After the probes find their target, a low electrical amperage of 0.0036 pulsates throughout the subject’s body for five seconds, disrupting nervous system communications. For comparison’s sake, a Taser has less amperage than a strand of Christmas lights (about one amp) and less than a 110-volt wall outlet (it varies, but it can be around16 amps).
As the electricity is released, assuming everything deployed correctly, the subject (in this case, me) loses control of his body. However, oxygen still flows through the blood, the heart still beats and breathing doesn’t stop.
The best way to describe the crippling pain is that it was the most intense, dull pressure I’d ever experienced – easily the most painful sensation of my life. A video of my exposure is online at themercury.com.
I felt the worst pain up and down my spine from my lower back to my neck, both of which are still sore. Although I was aware of my surroundings, all I could focus on was the pain and the intimidating crackle of the Taser unleashing its electricity into my body.
At about three seconds in – maybe it was only two – I was fairly sure the five seconds had to be up. I remember realizing then that I had a few more counts to go before the immobilizing pain would stop.
Lucky for me, I had two volunteers holding me up on my feet. In the field, most subjects fall to the ground after being hit and are incapacitated.
That’s the goal – to stop what could be a more prolonged struggle before someone gets hurt.
“It’s able to get them quickly under control and in handcuffs,” said Lt. Greg Steere, the department’s other Taser instructor.
At the RCPD, every sworn officer, from lieutenant and below, has been trained to use a Taser and carries one.
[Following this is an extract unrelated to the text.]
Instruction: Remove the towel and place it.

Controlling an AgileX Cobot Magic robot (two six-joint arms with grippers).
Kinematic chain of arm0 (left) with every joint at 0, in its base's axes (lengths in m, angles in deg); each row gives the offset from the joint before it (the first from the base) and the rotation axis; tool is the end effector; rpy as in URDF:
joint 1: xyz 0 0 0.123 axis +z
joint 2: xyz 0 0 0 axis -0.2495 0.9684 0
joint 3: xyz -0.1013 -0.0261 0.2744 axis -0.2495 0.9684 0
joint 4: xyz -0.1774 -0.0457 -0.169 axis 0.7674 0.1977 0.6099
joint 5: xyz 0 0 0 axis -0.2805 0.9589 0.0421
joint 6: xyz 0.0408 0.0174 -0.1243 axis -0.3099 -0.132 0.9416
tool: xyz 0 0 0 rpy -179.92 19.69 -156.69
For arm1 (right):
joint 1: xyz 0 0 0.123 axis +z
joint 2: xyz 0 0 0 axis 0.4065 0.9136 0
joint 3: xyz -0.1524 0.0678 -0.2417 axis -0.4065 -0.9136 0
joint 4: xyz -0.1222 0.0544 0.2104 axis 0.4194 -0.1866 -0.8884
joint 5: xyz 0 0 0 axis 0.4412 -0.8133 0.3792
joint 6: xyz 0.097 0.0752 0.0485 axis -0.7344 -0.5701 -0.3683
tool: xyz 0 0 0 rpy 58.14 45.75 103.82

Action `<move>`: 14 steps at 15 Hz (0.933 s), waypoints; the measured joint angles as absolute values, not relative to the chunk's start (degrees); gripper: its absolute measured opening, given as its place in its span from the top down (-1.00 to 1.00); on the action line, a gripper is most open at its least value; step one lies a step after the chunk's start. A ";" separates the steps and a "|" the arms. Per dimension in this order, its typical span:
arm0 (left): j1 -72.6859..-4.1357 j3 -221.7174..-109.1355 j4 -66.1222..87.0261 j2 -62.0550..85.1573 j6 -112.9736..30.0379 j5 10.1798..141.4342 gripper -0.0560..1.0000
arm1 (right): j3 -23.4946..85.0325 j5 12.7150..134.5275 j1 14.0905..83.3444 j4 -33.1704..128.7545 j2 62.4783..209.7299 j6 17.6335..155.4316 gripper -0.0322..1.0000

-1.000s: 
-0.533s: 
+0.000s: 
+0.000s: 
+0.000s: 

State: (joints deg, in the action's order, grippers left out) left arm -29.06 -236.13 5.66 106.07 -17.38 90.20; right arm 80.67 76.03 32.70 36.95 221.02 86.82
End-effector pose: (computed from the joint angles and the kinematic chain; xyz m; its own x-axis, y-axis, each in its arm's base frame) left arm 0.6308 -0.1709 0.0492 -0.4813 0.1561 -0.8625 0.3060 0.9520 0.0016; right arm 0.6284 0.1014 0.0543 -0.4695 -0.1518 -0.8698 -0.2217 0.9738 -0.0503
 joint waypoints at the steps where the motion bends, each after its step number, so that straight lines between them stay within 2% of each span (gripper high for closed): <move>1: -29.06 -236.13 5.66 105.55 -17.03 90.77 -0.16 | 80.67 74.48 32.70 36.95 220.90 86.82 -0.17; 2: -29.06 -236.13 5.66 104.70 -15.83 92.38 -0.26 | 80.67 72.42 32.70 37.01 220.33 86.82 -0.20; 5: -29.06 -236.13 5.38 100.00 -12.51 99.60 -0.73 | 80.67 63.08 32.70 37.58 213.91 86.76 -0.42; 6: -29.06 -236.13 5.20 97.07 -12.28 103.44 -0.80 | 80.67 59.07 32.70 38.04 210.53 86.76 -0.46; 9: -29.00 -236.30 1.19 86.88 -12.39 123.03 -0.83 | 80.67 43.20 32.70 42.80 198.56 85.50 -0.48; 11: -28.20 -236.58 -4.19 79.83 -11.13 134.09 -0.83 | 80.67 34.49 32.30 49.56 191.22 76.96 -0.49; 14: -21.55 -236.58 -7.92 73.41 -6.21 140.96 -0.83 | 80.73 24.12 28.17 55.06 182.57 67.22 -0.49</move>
The same applies for Riley County Jail corrections officers ranked lieutenant and below.
“It helps officers definitely get a sense for what it would feel like,” Steere said.
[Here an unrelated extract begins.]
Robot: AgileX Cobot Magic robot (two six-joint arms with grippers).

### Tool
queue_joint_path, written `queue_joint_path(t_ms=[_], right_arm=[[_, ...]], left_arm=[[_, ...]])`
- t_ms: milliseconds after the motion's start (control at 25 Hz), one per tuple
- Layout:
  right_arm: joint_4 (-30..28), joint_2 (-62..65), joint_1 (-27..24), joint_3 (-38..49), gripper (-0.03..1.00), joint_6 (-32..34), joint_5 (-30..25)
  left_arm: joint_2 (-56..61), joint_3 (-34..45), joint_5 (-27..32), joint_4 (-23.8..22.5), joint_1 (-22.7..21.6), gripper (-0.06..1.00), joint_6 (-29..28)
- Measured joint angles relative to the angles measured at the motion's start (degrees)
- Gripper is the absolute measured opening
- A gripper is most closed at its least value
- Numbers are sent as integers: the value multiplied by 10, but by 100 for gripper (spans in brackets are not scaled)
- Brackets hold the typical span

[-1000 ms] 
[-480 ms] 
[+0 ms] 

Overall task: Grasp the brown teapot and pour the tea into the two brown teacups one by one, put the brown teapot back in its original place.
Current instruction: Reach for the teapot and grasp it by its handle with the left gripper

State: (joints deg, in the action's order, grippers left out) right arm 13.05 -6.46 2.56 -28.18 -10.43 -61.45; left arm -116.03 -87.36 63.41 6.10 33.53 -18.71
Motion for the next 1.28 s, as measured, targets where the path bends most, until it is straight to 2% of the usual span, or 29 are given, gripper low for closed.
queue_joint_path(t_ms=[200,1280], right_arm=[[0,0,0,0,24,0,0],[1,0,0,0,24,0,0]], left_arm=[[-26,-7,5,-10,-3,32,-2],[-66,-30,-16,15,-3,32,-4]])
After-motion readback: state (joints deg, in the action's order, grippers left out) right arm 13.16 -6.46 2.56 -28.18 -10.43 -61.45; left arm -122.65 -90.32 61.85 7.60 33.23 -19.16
Tasers have been in use at the RCPD since 2009, when Steere and Schuck rolled out the program after attending instructor school in 2008. In 2013, the department introduced a new, improved model, the X2, to begin replacing the older X26.
From July 2013 to this month, RCPD officers have shot Tasers at subjects 21 times. On 11 occasions, a Taser was pointed but not deployed.
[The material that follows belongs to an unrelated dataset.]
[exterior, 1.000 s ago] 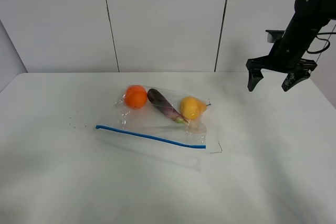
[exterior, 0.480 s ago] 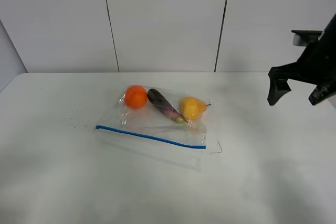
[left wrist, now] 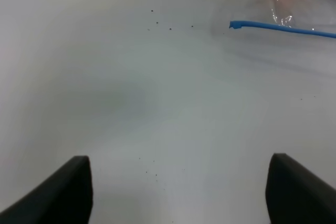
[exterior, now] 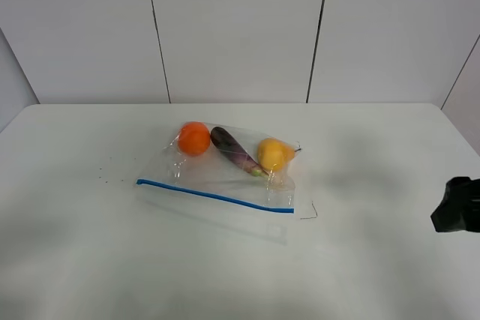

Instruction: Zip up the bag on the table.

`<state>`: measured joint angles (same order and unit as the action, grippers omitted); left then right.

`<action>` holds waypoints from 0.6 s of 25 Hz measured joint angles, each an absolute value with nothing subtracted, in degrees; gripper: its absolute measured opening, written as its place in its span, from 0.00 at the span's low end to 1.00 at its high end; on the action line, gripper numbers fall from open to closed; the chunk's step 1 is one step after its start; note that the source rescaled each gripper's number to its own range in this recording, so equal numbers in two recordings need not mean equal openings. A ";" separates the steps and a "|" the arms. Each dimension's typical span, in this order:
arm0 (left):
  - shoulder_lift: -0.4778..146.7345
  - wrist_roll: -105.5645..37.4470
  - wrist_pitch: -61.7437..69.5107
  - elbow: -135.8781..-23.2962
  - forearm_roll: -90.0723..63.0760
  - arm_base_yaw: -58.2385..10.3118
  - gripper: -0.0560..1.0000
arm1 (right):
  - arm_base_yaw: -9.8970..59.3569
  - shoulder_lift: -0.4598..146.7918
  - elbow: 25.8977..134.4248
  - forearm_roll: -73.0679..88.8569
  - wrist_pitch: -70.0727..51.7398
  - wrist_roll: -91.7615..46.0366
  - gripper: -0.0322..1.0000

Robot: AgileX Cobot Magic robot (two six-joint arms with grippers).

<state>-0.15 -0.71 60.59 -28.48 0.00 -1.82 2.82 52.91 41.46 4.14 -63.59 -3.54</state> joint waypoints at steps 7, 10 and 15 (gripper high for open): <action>-0.15 -0.71 60.59 -28.48 0.00 -1.82 0.97 | 2.82 28.04 30.25 3.95 -58.33 -3.48 1.00; -0.15 -0.71 60.59 -28.48 0.00 -1.82 0.97 | 2.82 19.70 28.89 3.95 -58.46 -3.48 1.00; -0.15 -0.71 60.59 -28.48 0.00 -1.82 0.97 | 2.82 10.69 28.89 3.95 -58.35 -3.43 1.00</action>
<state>-0.15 -0.71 60.59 -28.48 0.00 -1.82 2.82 10.69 28.89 3.95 -58.35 -3.43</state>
Anyone on the wrong end of the Taser in the latter scenario should be grateful.
When my Taser exposure finally did cease, the pain went away immediately. The volunteers lowered me to the ground and, almost instantly, I felt ready to hop back up on my feet.
“Once it’s done, it’s done,” Steere had said earlier.
Though true, were I an unruly subject and the training officers instead were on patrol, I would be completely compliant with their next orders. I do not want to go through that again.
One and done for me. Thanks.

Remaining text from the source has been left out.